- The consumer price index (CPI) hit 7.7%, the highest since 2018.
- This indicates that most workers were not cushioned from the inflation pressures in 2022.
Kenyans experienced the highest cost of living in five years last year, despite muted income.
The Kenya Economic Report 2023 dubbed 'Cost of Living and the Role of Markets' by the Kenya Institute for Public Policy Research and Analysis (Kippra) shows the consumer price index (CPI) hit 7.7 per cent, the highest since 2018.
It is highest compared to 6.1 per cent in 2021, 5.4 per cent in 2020, 5.2 per cent in 2019, 4.7 per cent in 2018 and 8.1 per cent in 2017, breaching the maximum government target band of 7.5 per cent.
"Headline inflation, which measures the overall change in the consumer price index (CPI), reached its highest level in five years in 2022, primarily due to high food prices and potential pass-through from fuel prices,'' the report reads.
Inflation spiked at 9.6 per cent in October 2022 compared to 6.5 per cent in October 2021 but decelerated slightly to 9.5 per cent in November 2022 against 5.8 per cent in November 2021 and further to 9.1 per cent in December 2022 compared to 5.7 per cent in the same period in 2021.
The persistent inflationary pressures were driven by supply-side factors and to some extent the underlying demand pressures.
"Insufficient precipitation experienced during the short rains in 2021 and the long rains in 2022 adversely affected food production, leading to a sharp rise in domestic food prices,'' the report says.
It adds that the onset of the Russia-Ukraine war in February 2022 affected the importation of grains and cereals to compensate for domestic shortfalls. General spikes in global commodity prices, including oil drove up energy and food inflation, a situation exacerbated by the rapid depreciation of the shilling.

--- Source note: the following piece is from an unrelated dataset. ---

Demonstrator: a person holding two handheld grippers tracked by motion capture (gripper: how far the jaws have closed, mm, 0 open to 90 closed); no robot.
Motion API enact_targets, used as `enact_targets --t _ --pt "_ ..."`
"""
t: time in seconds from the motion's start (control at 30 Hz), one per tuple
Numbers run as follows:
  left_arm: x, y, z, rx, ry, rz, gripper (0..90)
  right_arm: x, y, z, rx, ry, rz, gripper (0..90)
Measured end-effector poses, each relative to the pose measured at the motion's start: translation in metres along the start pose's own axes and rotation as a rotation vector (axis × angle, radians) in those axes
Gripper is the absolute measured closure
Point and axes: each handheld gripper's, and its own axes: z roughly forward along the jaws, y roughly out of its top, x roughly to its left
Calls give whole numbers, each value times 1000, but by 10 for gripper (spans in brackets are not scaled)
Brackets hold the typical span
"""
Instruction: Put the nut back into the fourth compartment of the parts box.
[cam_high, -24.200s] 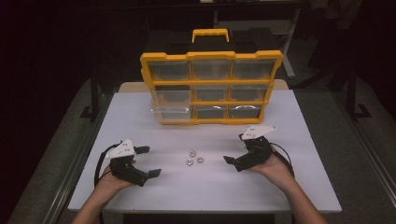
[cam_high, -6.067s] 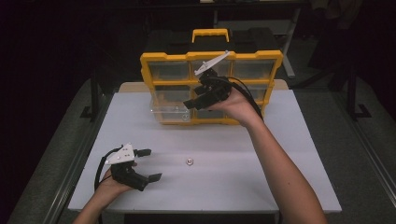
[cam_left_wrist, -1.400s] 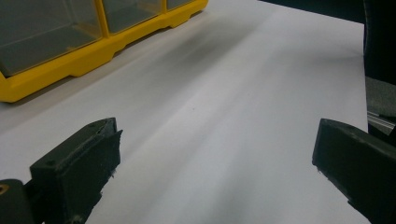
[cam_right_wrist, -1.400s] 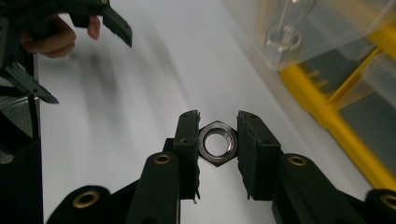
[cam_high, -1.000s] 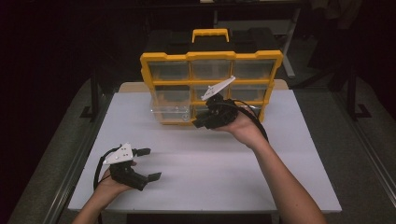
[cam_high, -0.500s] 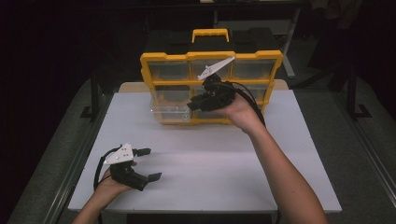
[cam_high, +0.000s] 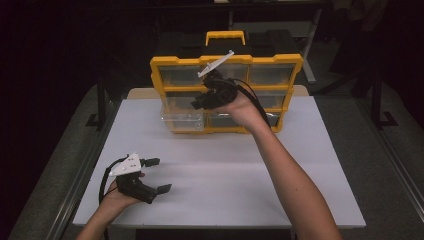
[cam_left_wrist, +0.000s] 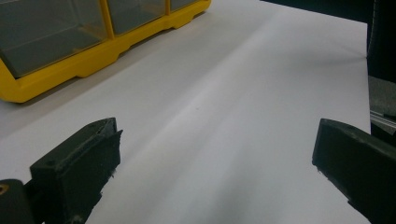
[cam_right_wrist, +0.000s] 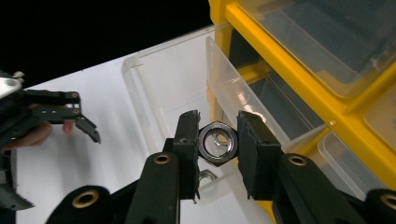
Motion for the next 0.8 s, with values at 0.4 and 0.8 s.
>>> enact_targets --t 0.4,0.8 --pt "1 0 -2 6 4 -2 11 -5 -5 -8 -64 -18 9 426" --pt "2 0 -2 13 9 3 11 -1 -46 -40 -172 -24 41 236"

While inflation rose, income per capita remained muted, with those at the bottom of the economic pyramid suffering the most.
According to the report, the real earnings which measure the purchasing power of the average wage, dropped by 3.8 per cent, whereas the real minimum wage declined by 6.7 per cent in the same year.
This suggests that the impact of inflation is higher on minimum wage earners compared with other income earners.
The minimum wage in Kenya only covers about half of the living wage, which is still inadequate to provide a worker with a decent life.
As a result, it is challenging for workers to cover the cost of basic and essential commodities required to sustain themselves.
Out of the basic components that form the minimum wage basket, the cost of food, and housing and amenities were the key drivers of the high cost of living for households.
Analysis of inflation by income groups reveals that households from lower income groups in Nairobi are the most affected by the high cost of living due to drought, which affects the food supply.
Between January 2022 and December 2022, households from lower-income groups faced an average inflation rate of 8.1 per cent compared to their counterparts in middle-and upper-income groups who faced an inflation rate of 6.0 per cent and 5.6 per cent, respectively, in 2022.
It emerges that across time, inflation rates for households in lower-income groups face inflation rates above those in middle- and -upper-income, save for periods when fuel, electricity and gas prices are up.
In addition, following the surge in prices in 2022, estimated real average annual wage earnings per employee across all sectors decreased by three per cent in 2022, and by a striking 5.2 per cent for public sector workers compared to 2.1 per cent for private sector workers.
This indicates that most workers were not cushioned from the inflation pressures in 2022.
The report further shows that the employment structure in Kenya has been dominated by informal workers.
In 2022, informal workers accounted for 83.4 per cent of total employment. Kenya’s wage employees represent 15.7 Kenya’s labour market continued to show recovery.
In 2022, a total of 816,600 new jobs were created compared to 925,900 new jobs created in 2021.
This growth in total employment is consistent with the post-covid recovery process. Of the new jobs created in 2022, 73.9 per cent were domiciled in the informal sector.
According to the report, this indicates the importance of the informal sector particularly medium and small enterprises in job creation in the economy and the need to continue institutionalising reforms that encourage formalisation of the jobs.
Structural changes in employment in the informal sector by activity remained on the margin during the analysis period.
A large majority (73.2 per cent) of the informal sector employment is in the services sector, followed by the industry sector (22.9 per cent) and a small group (4.6 per cent) is engaged in other activities.
Details of the informal services sector reveal that 60.2 per cent of employees are in wholesale and retail trade and hotels and restaurants, indicating the dominance of the informal sector in domestic trade.
An overview of the wage employment by industry reveals that in 2022, most Kenyans in wage employment were in the education sector (20.9 per cent) followed by manufacturing (11.7 per cent), agriculture, forestry, and fishing (11.7 per cent) and public administration and defense (11.1 per cent).
Similarly, 82.9 per cent of workers in wage employment were regular employees while 17.1 per cent were casual.
Men are dominating the wage employment in Kenya.
Women’s aggregate share of total employment is estimated at 38.3 per cent.